Cruzes em jardim da Igreja do Bonfim são retiradas nesta sexta-feira santa

Objetos serão queimados no sábado de aleluia e representam vítimas da violência

  • Foto do(a) author(a) Carol Aquino
  • Carol Aquino

Publicado em 30 de março de 2018 às 21:13

- Atualizado há um ano

Na missa desta Sexta-feira Santa (30) na Basílica Santuário Senhor do Bonfim, não só a Paixão de Cristo foi lembrada, mas a de 562 vítimas de violência na Bahia. Foi após a celebração que os fiéis retiraram as cruzes fincadas nos jardins da Praça em frente à igreja na sexta-feira passada (23), num ato em protesto contra a violência. 

Em cada cruz havia o nome, as datas de nascimento e morte, e o tipo de morte (assassinato, acidente ou suicídio). “Este rapaz era o filho da minha vizinha.
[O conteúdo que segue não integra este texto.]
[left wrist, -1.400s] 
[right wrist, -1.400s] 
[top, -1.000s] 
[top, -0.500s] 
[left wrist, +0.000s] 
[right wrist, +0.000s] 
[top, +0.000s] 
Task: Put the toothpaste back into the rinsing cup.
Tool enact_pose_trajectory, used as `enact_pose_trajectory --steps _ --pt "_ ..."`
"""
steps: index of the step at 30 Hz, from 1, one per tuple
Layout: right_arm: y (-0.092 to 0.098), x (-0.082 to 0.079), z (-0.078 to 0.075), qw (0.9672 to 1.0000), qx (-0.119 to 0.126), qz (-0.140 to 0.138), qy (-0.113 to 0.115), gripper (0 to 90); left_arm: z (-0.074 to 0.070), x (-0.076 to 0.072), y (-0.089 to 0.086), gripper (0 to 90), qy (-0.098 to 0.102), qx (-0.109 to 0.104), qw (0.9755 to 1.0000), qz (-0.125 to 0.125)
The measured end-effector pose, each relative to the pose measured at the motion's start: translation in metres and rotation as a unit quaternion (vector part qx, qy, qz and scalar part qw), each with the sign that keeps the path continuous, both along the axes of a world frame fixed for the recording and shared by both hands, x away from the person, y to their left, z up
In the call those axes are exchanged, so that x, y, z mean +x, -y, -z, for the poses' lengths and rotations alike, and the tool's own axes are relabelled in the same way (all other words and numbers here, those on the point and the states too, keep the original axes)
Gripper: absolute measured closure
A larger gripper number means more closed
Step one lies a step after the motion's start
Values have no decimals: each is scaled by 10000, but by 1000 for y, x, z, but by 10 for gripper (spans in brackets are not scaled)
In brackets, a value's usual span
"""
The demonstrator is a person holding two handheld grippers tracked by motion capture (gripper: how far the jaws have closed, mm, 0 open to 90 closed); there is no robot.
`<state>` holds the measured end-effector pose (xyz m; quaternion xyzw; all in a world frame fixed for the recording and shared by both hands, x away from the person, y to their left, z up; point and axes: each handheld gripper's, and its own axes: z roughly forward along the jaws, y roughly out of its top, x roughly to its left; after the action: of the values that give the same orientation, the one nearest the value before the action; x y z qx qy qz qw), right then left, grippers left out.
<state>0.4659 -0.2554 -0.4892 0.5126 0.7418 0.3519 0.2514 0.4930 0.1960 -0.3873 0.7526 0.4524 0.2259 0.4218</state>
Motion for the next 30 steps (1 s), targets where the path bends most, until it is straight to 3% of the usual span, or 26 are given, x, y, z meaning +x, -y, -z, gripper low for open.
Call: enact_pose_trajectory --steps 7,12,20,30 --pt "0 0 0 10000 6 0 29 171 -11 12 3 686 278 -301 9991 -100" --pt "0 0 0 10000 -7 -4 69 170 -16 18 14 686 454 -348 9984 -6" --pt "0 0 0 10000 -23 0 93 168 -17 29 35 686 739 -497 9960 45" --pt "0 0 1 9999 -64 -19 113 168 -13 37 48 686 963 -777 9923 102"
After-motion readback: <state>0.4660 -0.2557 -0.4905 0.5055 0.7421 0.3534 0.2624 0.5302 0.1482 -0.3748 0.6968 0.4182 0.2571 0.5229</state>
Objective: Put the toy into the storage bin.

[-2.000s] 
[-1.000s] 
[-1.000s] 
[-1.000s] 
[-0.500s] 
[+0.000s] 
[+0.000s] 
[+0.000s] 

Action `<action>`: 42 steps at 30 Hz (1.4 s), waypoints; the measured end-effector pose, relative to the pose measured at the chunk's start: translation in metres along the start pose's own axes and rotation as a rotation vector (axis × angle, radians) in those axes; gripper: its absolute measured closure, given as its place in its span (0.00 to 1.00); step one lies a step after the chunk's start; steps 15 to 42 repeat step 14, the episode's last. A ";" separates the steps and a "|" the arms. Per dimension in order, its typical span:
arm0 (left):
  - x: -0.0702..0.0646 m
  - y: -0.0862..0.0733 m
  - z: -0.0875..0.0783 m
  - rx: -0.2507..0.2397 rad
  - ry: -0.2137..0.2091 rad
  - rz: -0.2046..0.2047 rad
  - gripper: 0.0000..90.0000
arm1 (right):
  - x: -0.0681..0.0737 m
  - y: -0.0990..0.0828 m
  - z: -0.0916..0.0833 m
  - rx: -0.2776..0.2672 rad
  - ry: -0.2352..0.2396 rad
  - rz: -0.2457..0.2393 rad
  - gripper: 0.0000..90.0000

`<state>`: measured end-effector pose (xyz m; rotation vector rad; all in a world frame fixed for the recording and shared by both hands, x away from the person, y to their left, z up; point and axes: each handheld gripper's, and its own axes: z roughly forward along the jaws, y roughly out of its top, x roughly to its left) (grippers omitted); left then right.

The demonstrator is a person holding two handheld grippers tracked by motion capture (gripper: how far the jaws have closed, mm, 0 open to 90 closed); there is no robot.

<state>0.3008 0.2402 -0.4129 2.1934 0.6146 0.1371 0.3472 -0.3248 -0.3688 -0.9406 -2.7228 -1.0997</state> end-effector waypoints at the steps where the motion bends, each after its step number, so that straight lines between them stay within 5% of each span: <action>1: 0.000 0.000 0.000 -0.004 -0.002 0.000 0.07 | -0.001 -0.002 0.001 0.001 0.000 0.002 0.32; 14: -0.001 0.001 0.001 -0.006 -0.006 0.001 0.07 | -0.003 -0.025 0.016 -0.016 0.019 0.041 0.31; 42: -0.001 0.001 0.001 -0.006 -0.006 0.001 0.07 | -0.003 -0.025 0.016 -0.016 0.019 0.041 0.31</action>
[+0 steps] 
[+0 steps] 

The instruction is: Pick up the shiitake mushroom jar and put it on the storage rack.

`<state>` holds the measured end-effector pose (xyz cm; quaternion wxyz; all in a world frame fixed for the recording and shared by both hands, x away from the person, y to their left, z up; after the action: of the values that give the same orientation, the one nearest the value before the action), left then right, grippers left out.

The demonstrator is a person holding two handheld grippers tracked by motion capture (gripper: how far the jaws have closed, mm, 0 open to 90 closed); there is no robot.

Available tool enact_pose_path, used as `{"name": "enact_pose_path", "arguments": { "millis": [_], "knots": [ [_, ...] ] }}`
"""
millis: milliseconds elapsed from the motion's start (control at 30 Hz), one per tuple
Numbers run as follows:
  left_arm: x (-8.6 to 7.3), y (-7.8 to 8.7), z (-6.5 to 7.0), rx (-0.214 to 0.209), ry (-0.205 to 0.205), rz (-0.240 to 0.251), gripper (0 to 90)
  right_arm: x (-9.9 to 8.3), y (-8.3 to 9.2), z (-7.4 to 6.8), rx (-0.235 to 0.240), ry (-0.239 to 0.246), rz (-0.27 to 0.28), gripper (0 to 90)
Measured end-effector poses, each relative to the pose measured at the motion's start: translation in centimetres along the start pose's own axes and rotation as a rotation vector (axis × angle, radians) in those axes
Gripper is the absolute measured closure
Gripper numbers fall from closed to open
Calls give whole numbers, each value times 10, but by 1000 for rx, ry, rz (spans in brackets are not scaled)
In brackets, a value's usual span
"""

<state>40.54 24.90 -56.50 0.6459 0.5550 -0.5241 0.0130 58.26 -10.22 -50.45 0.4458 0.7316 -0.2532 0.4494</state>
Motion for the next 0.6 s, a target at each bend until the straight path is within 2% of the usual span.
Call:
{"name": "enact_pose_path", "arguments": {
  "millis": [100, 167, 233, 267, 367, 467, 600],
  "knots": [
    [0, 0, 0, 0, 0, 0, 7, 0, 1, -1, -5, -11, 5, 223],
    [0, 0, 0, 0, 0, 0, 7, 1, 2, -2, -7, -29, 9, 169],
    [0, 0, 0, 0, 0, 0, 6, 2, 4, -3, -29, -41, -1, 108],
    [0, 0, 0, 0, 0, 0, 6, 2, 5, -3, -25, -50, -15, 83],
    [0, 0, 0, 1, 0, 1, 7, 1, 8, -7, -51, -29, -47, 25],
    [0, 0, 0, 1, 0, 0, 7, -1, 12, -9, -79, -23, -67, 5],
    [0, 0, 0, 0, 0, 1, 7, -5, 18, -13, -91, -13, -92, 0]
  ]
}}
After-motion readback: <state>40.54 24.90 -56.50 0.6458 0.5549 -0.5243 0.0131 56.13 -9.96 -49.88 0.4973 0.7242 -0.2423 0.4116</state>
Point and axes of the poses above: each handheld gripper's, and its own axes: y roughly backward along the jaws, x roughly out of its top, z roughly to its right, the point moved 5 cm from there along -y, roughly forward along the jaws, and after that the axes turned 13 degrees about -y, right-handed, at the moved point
Vim aqui a representando porque apesar de já ter dois anos do seu falecimento, ela está muito abalada. Não teria condições de vir a um ato como este”, contou a pedagoga Maria das Neves Souza, 54 anos, segurando uma cruz com o nome de Thiago Reis Zacarias.

Administrador de um posto de gasolina em Candeias, Thiago foi morto em um assalto ao estabelecimento que trabalhava. Era filho único e casado. “Ele era trabalhador”, diz Das Neves com firmeza, lembrando da vida honrada que o filho da sua amiga levou. “Estou aqui lembrando que a violência já passou do que se espera”, disse a mulher. 

As cruzes retiradas foram depositadas em uma caixa no adro da Igreja e serão queimadas em uma fogueira no Sábado de Aleluia. “Como as cruzes eram de madeira, tivemos a ideia de queimá-las em uma fogueira. A liturgia da Vigília Pascal começa com uma fogueira que é acesa e traz a benção do fogo novo”, revela o reitor da Basílica, padre Edson Menezes, sobre a luz que significa a chegada de Cristo, a luz do mundo.

As chamas, são de certa forma, um símbolo da ressurreição e é essa a mensagem deixada pela queima das cruzes. “O que conforta as pessoas que perderam seus entes queridos é a certeza da ressurreição, de uma nova vida”, revelou o pároco. 

Esperança  Com cinco cruzes na mão, a professora aposentada Maria de Lourdes Guerra, 66, tinha muito a lembrar naquela noite. Ela rezava pela alma dos seus pais, uma tia, um amigo e um padre que foram vítimas da violência. “Só não coloquei mais porque achei que já estava colocando muitas cruzes”, disse a mulher, sobre o mal que atingiu entes queridos. 

A mãe foi morta em um assalto quando ela ainda era adolescente e o pai seis anos depois, em um atropelo em uma manhã de Réveillon. Em ambos os casos os culpados não foram encontrados pela polícia. “Também não procuramos saber. Não ia ter mais solução, decidimos (a família) entregar a Deus”, disse. 

Inconformada que tantas pessoas sejam assassinadas no dia a dia, ela diz que foi até a Igreja nesta sexta-feira da Paixão não só para rezar pela alma de seus entes queridos para sentir que está contribuindo para a redução de mortes violentas. “Não tem mais idade, sexo, profissão. Hoje é dia, tudo é motivo para matar. Só um movimento como este para chamar a atenção para tantas pessoas que estão sofrendo”, contou. 

Também ajudando na retirada das cruzes, estavam aqueles que não necessariamente tinham um parente ou amigo vítima da violência, mas que eram solidários a dor de quem ficou.

"Vim aqui só ouvir o Evangelho, mas acho bom lembrar dessas pessoas que morreram desta forma triste, como a vereadora Marielle Franco. Colocaram uma cruz com o nome dela também", apontou a encarregada Carla Cerqueira, 44. "Assim como Cristo foi crucificado, essas pessoas foram crucificadas. Vivemos num País muito violento, então é importante a Igreja Católica se manifestar", refletiu o técnico em mecânica Filipe Fernandes, 28. 

Oração e ação A colocação e retirada das cruzes faz parte da programação da Igreja da Campanha da Fraternidade 2018, cujo tema é “Fraternidade e superação da violência”, tendo como lema “Em Cristo somos todos irmãos (Mt 23,8)”.

O padre Edson disse no dia de colocação das cruzes que a comunidade cristã pode sim agir contra a violência. “É preciso que se reze e se faça alguma coisa, oração e ação. Que não fiquemos de braços cruzados”, disse. Uma das ações da Igreja do Bonfim é distribuir folhetos para a superação da violência, quando algumas das dicas são evitar a rispidez, atitudes de ofensas e praticar a gratidão.